The Baltimore city school board approved a policy Tuesday that will formally add "community schools" – which for years have been providing intensive wraparound services to city students – to the district's portfolio.
The policy, which advocates have championed for years, creates a definition of the model and a framework for how they should run in the city. The policy also codifies the formal application process to operate under the designation, and sets up a citywide steering committee that would oversee them.
Like the district's charters and operator-run schools, the community schools will also have to renew their status every three years.
For years, the Family League of Baltimore has facilitated the connection of schools with community organizations to strengthen schoolhouses as anchors of communities.
The model has afforded schools full-time community school coordinators, after-school programs, mental health services, food pantries and a range of other services for students and their families.
Currently there are 53 community schools, and four more in the pipeline; 30 organizations are providing community-school and out-of-school time services.
Last year, the Family League and three city schools received an Award for Excellence from the Coalition for Community Schools, a national organization representing the community schools initiative in nearly 50 cities across the country.

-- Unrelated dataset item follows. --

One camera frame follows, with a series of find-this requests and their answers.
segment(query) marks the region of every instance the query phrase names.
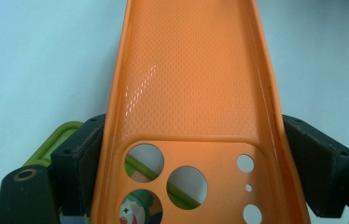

In the community schools nationally recognized — Wolfe Street Academy, Benjamin Franklin High School and the Historic Samuel Coleridge-Taylor Elementary — successes ranged from helping 60 families find housing to transforming school performance from among the worst in the district to among the best.
Larry Simmons, a community schools coordinator, told the school board Tuesday that what community schools bring to the table — GED classes for parents in the same building that their children are learning in, food pantries in schools located in food deserts — has and will continue to strengthen the city.
"Community schools definitely brings the adage, 'It takes a village to raise a child into play,'" he said.